31st Speaker of the Virginia House of Delegates
- In office December 6, 1871 – December 5, 1877
- Preceded by: Zephaniah Turner Jr.
- Succeeded by: Henry C. Allen

Member of the Virginia House of Delegates for Augusta and Staunton City
- In office October 5, 1869 – December 5, 1883
- Preceded by: George Baylor
- Succeeded by: Edward Echols

Personal details
- Born: James Marshall Hanger November 12, 1833 Waynesboro, Virginia, U.S.
- Died: August 26, 1912 (aged 78) Staunton, Virginia, U.S.
- Party: Democratic Conservative
- Alma mater: University of Virginia

Military service
- Allegiance: Confederate States
- Branch/service: Confederate States Army
- Years of service: 1861–1865
- Rank: Major
- Unit: Cavalry Corps, Army of Northern Virginia
- Battles/wars: American Civil War

= J. Marshall Hanger =

American politician

James Marshall Hanger (November 12, 1833 – August 26, 1912) was a Virginia politician.

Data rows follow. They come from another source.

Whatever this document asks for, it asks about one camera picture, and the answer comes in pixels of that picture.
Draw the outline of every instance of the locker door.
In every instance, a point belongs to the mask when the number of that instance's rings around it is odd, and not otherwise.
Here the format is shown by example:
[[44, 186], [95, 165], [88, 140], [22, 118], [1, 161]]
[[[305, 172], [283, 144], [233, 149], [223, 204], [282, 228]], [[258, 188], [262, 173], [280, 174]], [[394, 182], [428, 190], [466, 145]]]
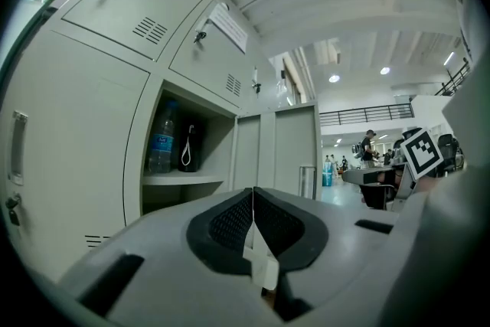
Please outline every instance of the locker door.
[[238, 49], [215, 25], [206, 25], [206, 38], [195, 43], [195, 29], [205, 21], [216, 2], [210, 3], [188, 32], [170, 69], [187, 77], [228, 102], [244, 108], [252, 92], [251, 54]]
[[201, 0], [81, 0], [63, 17], [157, 60], [170, 37]]
[[[126, 145], [147, 79], [42, 30], [12, 74], [0, 112], [2, 212], [23, 261], [53, 281], [125, 227]], [[14, 196], [20, 226], [5, 209]]]
[[316, 198], [322, 193], [322, 150], [316, 103], [235, 122], [230, 189], [259, 186]]

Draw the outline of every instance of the open locker compartment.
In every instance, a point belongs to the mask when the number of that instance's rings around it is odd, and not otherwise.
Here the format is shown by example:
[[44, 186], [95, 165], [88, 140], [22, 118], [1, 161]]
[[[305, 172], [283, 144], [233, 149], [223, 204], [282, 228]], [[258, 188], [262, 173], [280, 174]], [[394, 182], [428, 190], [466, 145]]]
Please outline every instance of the open locker compartment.
[[[149, 133], [151, 140], [155, 122], [169, 100], [177, 102], [171, 171], [151, 173], [148, 170], [149, 148], [146, 149], [142, 178], [142, 213], [171, 207], [186, 201], [226, 191], [230, 176], [233, 147], [234, 115], [193, 93], [164, 81]], [[186, 122], [192, 119], [202, 131], [200, 165], [196, 172], [181, 172], [178, 163], [186, 143]]]

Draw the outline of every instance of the white tag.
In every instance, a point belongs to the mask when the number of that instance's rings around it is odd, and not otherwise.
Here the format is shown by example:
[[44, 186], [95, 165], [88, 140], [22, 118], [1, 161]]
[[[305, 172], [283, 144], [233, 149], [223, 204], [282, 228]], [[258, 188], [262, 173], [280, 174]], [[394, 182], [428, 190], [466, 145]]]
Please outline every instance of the white tag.
[[424, 176], [444, 161], [443, 155], [433, 141], [427, 128], [422, 128], [400, 146], [412, 169], [415, 180]]
[[230, 17], [225, 7], [217, 5], [211, 12], [209, 19], [245, 53], [248, 34]]

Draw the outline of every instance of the white cabinet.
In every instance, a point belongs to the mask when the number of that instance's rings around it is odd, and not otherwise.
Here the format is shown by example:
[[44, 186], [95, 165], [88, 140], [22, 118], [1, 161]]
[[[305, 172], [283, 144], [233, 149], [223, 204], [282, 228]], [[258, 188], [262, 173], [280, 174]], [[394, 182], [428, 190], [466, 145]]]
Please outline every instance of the white cabinet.
[[[12, 74], [0, 112], [2, 211], [22, 259], [54, 281], [125, 227], [126, 147], [148, 76], [46, 30]], [[14, 194], [20, 226], [5, 210]]]
[[[148, 85], [154, 85], [150, 77]], [[149, 97], [146, 87], [144, 97]], [[214, 110], [211, 103], [163, 81], [158, 104], [141, 100], [129, 137], [124, 176], [127, 224], [143, 214], [234, 189], [260, 186], [304, 198], [321, 192], [319, 113], [316, 103], [265, 110], [255, 115], [233, 116]], [[201, 165], [195, 173], [152, 175], [145, 171], [153, 106], [178, 102], [179, 116], [204, 125]], [[172, 155], [178, 160], [179, 151]]]
[[206, 37], [194, 42], [195, 29], [203, 25], [216, 5], [216, 2], [210, 3], [188, 32], [170, 69], [230, 103], [245, 108], [253, 92], [254, 62], [251, 52], [244, 54], [212, 23], [205, 27]]
[[79, 0], [65, 21], [158, 60], [172, 35], [202, 0]]

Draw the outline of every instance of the railing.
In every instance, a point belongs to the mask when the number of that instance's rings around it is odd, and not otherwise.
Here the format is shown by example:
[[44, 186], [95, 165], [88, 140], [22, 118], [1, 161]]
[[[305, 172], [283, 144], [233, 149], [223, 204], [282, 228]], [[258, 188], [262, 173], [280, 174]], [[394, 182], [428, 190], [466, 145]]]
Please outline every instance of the railing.
[[412, 105], [370, 106], [355, 110], [320, 113], [320, 126], [341, 126], [343, 124], [376, 122], [379, 120], [398, 120], [413, 117]]
[[451, 74], [449, 74], [451, 80], [448, 83], [443, 84], [443, 88], [436, 93], [436, 96], [452, 96], [456, 91], [458, 91], [458, 87], [461, 85], [461, 83], [463, 83], [469, 74], [469, 70], [469, 64], [466, 62], [465, 65], [462, 66], [461, 69], [452, 77]]

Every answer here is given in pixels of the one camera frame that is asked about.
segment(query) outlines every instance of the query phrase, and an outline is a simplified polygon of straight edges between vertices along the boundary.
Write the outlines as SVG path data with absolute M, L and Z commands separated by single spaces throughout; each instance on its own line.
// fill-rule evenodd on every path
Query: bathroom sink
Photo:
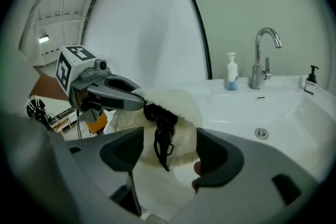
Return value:
M 336 98 L 319 87 L 315 95 L 304 92 L 305 79 L 273 76 L 260 90 L 253 90 L 247 78 L 239 78 L 239 88 L 234 92 L 224 88 L 223 80 L 172 88 L 194 96 L 203 128 L 275 147 L 322 182 L 335 159 Z M 255 134 L 260 127 L 268 133 L 265 140 Z M 193 164 L 171 168 L 167 173 L 138 162 L 133 175 L 141 206 L 165 220 L 178 213 L 195 195 L 191 182 L 198 176 Z

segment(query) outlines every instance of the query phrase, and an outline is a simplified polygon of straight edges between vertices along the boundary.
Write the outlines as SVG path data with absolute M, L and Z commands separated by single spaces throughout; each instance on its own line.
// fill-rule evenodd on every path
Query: black label
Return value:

He represented Augusta County in the Virginia House of Delegates, and served as that body's Speaker from 1871 until 1877. He was elected over C. P. Ramsdell.

In 1881 Isaac C. Fowler was elected speaker over him.

The Hanger family established itself in Augusta County in 1750 with Peter Hanger's arrival from Pennsylvania.